• GIVEN MATERIAL:
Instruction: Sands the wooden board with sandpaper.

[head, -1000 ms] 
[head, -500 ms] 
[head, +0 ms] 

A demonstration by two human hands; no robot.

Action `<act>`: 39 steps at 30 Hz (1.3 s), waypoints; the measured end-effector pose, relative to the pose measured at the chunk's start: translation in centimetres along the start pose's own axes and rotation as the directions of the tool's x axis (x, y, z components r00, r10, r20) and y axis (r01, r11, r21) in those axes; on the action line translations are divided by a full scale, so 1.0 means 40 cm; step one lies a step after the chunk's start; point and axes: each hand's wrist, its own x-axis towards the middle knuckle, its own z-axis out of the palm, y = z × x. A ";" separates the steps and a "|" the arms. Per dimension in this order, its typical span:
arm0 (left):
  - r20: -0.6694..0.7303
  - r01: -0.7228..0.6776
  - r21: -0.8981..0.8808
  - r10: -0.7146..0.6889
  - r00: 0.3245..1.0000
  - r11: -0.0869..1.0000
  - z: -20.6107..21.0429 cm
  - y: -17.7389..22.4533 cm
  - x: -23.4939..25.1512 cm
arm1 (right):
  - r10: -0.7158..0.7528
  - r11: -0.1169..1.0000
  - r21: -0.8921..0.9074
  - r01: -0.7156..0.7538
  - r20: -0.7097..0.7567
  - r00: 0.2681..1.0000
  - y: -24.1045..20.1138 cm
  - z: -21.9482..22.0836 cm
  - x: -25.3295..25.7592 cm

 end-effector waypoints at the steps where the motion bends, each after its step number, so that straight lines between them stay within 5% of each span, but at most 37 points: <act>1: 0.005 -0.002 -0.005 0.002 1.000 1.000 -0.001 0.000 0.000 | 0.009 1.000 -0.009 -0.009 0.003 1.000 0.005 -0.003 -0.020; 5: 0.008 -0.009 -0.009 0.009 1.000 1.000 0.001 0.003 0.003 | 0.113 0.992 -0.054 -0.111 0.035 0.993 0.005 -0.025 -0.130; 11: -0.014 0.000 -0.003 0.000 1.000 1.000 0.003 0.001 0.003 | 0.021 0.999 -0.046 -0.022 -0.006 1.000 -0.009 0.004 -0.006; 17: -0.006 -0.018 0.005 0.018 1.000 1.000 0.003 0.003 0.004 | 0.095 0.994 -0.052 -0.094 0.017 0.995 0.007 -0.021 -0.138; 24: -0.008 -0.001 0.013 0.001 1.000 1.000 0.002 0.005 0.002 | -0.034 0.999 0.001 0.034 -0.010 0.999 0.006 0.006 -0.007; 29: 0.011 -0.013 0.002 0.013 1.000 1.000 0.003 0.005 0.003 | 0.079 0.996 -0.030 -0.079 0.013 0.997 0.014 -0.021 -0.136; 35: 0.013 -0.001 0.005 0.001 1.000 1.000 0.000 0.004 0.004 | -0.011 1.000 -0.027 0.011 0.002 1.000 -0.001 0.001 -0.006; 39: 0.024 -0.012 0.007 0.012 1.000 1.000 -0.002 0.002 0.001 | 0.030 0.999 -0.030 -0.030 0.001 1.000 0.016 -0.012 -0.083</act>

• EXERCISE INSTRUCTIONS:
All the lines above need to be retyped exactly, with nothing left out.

• RESULT:
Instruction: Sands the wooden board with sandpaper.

[head, -1000 ms] 
[head, -500 ms] 
[head, +0 ms] 

A demonstration by two human hands; no robot.

Action `<act>`: 39 steps at 30 Hz (1.3 s), waypoints; the measured end-effector pose, relative to the pose measured at the chunk's start: translation in centimetres along the start pose's own axes and rotation as the directions of the tool's x axis (x, y, z components r00, r10, r20) and y axis (r01, r11, r21) in those axes; on the action line translations are divided by a full scale, so 1.0 means 40 cm; step one lies a step after the chunk's start; point and axes: each hand's wrist, its own x-axis towards the middle knuckle, its own z-axis out of the palm, y = z × x. A ";" separates the steps and a "|" the arms. Per dimension in this order, its typical span:
arm0 (left):
  - r20: -0.6694..0.7303
  - r01: -0.7228..0.6776
  - r21: -0.8981..0.8808
  - r10: -0.7146..0.6889
  - r00: 0.3245..1.0000
  - r11: -0.0869..1.0000
  - z: -20.6107..21.0429 cm
  - y: -17.7389..22.4533 cm
  - x: -23.4939..25.1512 cm
arm1 (right):
  - r10: -0.7158..0.7528
  - r11: -0.1169..1.0000
  - r21: -0.8921..0.9074
  - r01: -0.7156..0.7538
  - r20: -0.7097..0.7567
  - r00: 0.2681..1.0000
  - y: -24.1045..20.1138 cm
  - z: -21.9482..22.0836 cm
  - x: -25.3295..25.7592 cm

 end-effector waypoints at the steps where the motion bends, each after its step number, so that straight lines between them stay within 5% of each span, but at most 37 points: <act>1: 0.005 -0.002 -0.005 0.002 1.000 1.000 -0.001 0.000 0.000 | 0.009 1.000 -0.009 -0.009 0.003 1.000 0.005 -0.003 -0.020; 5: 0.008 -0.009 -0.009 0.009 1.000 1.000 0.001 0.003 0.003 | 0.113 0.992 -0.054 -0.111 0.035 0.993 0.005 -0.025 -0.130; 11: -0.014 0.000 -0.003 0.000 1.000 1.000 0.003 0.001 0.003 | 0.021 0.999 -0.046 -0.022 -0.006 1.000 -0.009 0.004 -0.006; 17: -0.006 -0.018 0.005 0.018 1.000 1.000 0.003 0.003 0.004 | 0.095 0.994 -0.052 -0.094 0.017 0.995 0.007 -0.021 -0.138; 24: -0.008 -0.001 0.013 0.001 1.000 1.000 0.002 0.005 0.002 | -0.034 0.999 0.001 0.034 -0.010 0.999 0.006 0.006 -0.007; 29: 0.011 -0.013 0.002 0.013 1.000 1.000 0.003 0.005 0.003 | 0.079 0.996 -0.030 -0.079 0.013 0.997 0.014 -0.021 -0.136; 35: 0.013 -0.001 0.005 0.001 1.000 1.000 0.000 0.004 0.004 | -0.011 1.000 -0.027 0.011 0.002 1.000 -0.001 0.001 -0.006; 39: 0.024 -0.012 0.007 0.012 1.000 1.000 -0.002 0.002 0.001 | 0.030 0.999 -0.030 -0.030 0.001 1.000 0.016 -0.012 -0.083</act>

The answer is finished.